REPUBLIKA.CO.ID, JAKARTA -- Dosen Fakultas Kehutanan Institut Pertanian Bogor (IPB) Dr Dede Aulia Rahman mengatakan hingga kini perhatian pada konservasi macan tutul Jawa atau Panthera Pardus Melas masih tergolong minim.
"Kalau kita lihat fakta dan realitas bahwa Macan Tutul Jawa sangat sedikit menerima perhatian konservasi dan bersaing secara lokal untuk kepentingan konservasi dengan spesies yang lebih karismatik," kata dia saat diskusi daring yang dipantau di Jakarta, Selasa (9/6).
Sebagai contoh di Ujung Kulon orang-orang lebih banyak melakukan riset tentang Badak Jawa atau di tempat lain misalnya Baluran yang meneliti tentang banteng.
Padahal, ujar dia, spesies macan tutul Jawa juga memiliki peranan ekologi yang luar biasa bagi lingkungan termasuk manusia.
Tidak hanya berkaitan dengan predator puncak, namun satwa yang telah dilindungi sejak 1931 tersebut juga berhubungan dengan aspek ekonomi dan ilmu pengetahuan.
"Sadar tidak sadar kita dapat manfaat dari macan tutul terkait aspek wisata, ekowisata dan sebagainya," ujarnya.
Berdasarkan penelitian dari luar dengan kajian ilmiah di Sub Sahara Afrika menemukan bahwa kehilangan predator puncak yaitu singa dan macan tutul membawa dampak pada sisi kesehatan manusia.
"Ketika singa di sana hilang ada kecenderungan peningkatan spesies Olive Babon," kata anggota peneliti INRae, Comportement and Ecologie de la Faune Sauvage, Toulouse, Perancis tersebut.
Olive Babon atau Babon Zaitun pada suatu keadaan mencari sumber makanan baru di sekitar pemukiman warga.
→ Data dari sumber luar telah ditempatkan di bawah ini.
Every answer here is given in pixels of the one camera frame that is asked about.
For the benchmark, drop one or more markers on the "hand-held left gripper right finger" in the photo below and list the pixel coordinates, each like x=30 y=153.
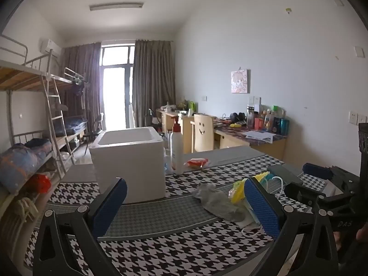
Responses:
x=263 y=210

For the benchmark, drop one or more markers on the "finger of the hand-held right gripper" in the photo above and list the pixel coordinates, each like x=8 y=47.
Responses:
x=316 y=170
x=302 y=192

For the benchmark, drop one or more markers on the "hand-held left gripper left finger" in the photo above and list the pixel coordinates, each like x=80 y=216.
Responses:
x=110 y=207

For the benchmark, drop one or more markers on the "yellow-green packet of white socks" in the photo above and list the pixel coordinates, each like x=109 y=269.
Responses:
x=237 y=192

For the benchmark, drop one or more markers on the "white foam box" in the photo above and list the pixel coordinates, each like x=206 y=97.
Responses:
x=129 y=172

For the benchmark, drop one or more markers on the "grey sock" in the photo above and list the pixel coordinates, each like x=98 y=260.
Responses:
x=218 y=204

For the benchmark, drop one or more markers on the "person's right hand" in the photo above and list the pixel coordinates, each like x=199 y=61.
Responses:
x=362 y=233

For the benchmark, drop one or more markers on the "light blue face mask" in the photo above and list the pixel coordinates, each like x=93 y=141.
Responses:
x=248 y=217

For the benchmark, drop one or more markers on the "wooden desk patterned cover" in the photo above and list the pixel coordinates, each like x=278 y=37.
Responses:
x=253 y=146

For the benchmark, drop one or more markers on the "white printed papers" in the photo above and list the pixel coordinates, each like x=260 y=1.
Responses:
x=260 y=136

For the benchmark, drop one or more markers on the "row of toiletry bottles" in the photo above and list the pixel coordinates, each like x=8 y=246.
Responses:
x=270 y=120

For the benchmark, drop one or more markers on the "red plastic bag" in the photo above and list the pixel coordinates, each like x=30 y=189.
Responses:
x=40 y=183

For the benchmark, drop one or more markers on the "houndstooth tablecloth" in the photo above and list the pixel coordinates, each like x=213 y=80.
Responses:
x=172 y=250

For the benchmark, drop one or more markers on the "black folding chair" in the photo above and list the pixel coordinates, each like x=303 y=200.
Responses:
x=96 y=129

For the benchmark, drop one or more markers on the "red snack packet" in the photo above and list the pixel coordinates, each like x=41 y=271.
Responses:
x=197 y=163

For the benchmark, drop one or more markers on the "white pump bottle red cap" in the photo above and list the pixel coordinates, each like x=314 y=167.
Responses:
x=176 y=155

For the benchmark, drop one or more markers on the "yellow packet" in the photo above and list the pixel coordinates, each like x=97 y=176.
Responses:
x=236 y=125

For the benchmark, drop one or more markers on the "metal bunk bed blue mattress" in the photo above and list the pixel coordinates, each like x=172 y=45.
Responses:
x=72 y=125

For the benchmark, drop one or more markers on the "black rounded object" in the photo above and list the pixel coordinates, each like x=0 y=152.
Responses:
x=237 y=118

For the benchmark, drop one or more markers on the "wooden chair smiley face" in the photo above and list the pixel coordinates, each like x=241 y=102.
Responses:
x=202 y=133

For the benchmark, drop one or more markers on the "blue patterned quilt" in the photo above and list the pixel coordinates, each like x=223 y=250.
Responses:
x=20 y=161

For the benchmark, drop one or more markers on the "metal bunk bed ladder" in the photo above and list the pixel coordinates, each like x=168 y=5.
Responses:
x=56 y=120

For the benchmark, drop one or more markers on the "glass balcony door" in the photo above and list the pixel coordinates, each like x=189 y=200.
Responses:
x=116 y=92

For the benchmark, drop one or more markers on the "dark hanging clothes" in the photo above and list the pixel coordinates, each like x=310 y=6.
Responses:
x=78 y=86

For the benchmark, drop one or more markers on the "green bag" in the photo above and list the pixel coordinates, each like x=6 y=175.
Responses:
x=191 y=105

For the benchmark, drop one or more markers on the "brown curtain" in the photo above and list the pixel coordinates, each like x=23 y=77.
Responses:
x=83 y=77
x=153 y=83

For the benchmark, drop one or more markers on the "metal bunk bed wooden slats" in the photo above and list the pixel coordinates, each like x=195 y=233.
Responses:
x=20 y=74

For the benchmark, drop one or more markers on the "white air conditioner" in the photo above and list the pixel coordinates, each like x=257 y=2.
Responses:
x=50 y=47

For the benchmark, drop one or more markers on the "ceiling tube light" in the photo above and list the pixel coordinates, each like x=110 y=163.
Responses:
x=116 y=6

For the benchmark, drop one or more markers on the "white wall socket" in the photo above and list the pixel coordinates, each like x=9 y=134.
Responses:
x=254 y=100

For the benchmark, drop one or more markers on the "wall poster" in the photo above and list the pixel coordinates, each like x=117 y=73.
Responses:
x=239 y=81
Akibatnya, membawa penyakit parasit usus terhadap masyarakat. "Ini perlu dibuktikan dan kita juga tidak mau terjadi di Indonesia," katanya.
Di Indonesia sendiri, ujarnya, riset terkait konservasi hewan endemik Jawa itu tergolong minim. Selama periode 2000 hingga 2020 tercatat hanya 26 hasil karya ilmiah yang dipublikasikan.
Bahkan dalam satu dekade terakhir hanya ada tiga makalah ilmiah tentang macan tutul Jawa yang diterbitkan dan dipimpin penulis Indonesia dalam jurnal peer-review bereputasi.